**PROBLEM:**
Scan the material and copy every line in which "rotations" appears.
*** Opening RECORDS FOR THE EXERCISE ***
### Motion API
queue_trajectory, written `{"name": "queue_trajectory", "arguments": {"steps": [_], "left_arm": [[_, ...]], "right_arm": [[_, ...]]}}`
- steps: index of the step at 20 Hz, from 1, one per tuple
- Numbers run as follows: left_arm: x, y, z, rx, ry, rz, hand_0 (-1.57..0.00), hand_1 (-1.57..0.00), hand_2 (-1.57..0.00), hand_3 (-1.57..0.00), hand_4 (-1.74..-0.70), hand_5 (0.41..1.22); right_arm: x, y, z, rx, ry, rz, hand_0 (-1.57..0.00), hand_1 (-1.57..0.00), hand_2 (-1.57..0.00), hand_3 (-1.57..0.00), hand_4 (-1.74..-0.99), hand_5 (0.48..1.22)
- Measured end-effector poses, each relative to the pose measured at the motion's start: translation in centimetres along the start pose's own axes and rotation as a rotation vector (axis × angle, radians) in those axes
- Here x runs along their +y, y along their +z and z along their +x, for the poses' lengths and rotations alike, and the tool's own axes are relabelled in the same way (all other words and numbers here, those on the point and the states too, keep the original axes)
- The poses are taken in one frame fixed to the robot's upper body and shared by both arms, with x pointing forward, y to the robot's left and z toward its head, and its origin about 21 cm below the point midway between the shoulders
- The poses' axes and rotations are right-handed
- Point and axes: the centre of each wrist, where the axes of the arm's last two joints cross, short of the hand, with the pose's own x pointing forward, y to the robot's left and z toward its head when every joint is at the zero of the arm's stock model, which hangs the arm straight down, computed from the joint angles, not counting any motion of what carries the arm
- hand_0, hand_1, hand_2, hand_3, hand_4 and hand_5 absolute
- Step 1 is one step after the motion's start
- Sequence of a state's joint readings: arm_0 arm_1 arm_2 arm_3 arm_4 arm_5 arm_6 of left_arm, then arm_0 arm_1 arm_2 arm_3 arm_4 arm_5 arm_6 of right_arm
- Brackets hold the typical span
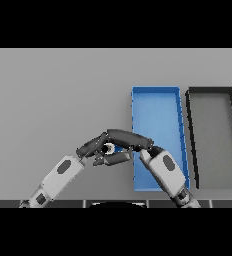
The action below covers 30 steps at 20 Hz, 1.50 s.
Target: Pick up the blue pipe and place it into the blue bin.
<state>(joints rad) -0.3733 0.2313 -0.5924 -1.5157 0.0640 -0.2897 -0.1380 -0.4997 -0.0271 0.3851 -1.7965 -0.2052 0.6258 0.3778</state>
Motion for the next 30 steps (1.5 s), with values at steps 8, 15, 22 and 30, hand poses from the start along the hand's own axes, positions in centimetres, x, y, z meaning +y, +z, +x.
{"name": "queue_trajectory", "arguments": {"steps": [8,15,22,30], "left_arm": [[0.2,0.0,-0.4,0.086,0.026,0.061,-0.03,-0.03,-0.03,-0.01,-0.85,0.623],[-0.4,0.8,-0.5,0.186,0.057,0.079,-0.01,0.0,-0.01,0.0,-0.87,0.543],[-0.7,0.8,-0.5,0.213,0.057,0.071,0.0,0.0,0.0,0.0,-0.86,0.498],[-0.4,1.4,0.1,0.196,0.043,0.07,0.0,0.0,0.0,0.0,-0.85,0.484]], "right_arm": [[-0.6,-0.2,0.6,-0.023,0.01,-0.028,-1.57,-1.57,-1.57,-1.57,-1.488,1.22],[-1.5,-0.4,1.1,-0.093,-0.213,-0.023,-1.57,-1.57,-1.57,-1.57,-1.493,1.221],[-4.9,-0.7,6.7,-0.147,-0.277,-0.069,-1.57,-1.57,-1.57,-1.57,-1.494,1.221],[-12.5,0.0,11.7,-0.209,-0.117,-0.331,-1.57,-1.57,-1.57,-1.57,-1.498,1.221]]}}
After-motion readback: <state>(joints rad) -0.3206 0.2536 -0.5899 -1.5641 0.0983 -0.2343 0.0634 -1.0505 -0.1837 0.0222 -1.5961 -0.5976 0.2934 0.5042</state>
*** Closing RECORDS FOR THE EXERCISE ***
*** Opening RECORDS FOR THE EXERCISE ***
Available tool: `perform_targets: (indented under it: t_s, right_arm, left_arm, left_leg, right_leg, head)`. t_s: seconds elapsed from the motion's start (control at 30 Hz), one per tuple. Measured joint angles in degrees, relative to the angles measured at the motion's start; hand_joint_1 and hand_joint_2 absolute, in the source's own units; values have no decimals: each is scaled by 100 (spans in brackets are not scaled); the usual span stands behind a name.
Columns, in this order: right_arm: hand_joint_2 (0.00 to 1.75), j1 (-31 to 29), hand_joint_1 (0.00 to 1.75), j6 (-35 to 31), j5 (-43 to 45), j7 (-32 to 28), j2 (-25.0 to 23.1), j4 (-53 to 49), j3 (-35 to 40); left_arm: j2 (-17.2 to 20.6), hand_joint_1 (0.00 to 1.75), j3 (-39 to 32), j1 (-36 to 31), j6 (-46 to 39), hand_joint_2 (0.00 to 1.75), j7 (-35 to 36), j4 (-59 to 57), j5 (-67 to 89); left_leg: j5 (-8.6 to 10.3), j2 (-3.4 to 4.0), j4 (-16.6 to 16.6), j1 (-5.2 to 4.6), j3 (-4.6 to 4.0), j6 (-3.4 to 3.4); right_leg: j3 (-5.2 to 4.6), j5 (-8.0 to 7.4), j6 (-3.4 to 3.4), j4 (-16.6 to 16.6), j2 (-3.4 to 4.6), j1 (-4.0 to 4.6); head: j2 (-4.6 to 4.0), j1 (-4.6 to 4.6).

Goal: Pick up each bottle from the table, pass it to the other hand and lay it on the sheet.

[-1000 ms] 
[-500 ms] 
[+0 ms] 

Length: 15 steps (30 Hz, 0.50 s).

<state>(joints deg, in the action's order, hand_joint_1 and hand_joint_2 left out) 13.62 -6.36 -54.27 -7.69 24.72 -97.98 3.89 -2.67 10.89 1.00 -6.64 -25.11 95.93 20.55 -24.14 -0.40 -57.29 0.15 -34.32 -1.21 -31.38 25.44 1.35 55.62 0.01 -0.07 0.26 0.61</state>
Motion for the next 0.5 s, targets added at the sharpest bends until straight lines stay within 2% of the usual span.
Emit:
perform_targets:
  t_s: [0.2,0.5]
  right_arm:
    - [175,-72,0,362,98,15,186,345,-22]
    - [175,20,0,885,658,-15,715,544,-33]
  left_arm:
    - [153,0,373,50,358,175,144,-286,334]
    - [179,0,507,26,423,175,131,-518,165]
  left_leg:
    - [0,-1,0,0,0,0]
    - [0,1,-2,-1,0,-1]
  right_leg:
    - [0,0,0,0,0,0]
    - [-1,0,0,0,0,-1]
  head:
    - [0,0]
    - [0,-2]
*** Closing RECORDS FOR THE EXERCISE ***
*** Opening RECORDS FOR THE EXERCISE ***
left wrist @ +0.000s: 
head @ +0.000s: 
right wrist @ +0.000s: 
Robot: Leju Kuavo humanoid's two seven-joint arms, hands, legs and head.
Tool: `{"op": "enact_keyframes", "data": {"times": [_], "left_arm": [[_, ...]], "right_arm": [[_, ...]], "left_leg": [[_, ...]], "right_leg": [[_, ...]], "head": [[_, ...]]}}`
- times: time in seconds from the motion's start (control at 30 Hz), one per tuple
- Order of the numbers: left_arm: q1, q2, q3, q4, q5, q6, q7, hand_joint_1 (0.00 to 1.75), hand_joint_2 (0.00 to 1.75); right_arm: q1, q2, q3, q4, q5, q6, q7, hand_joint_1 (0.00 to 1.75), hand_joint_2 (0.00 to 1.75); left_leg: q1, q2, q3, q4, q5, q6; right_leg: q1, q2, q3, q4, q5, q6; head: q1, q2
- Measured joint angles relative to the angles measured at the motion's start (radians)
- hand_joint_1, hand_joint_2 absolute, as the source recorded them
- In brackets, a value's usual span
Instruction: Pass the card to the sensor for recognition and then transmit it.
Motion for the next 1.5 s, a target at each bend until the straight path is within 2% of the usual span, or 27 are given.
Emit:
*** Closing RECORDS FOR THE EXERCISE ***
**EXPECTED OUTPUT:**
- Here x runs along their +y, y along their +z and z along their +x, for the poses' lengths and rotations alike, and the tool's own axes are relabelled in the same way (all other words and numbers here, those on the point and the states too, keep the original axes)
- The poses' axes and rotations are right-handed

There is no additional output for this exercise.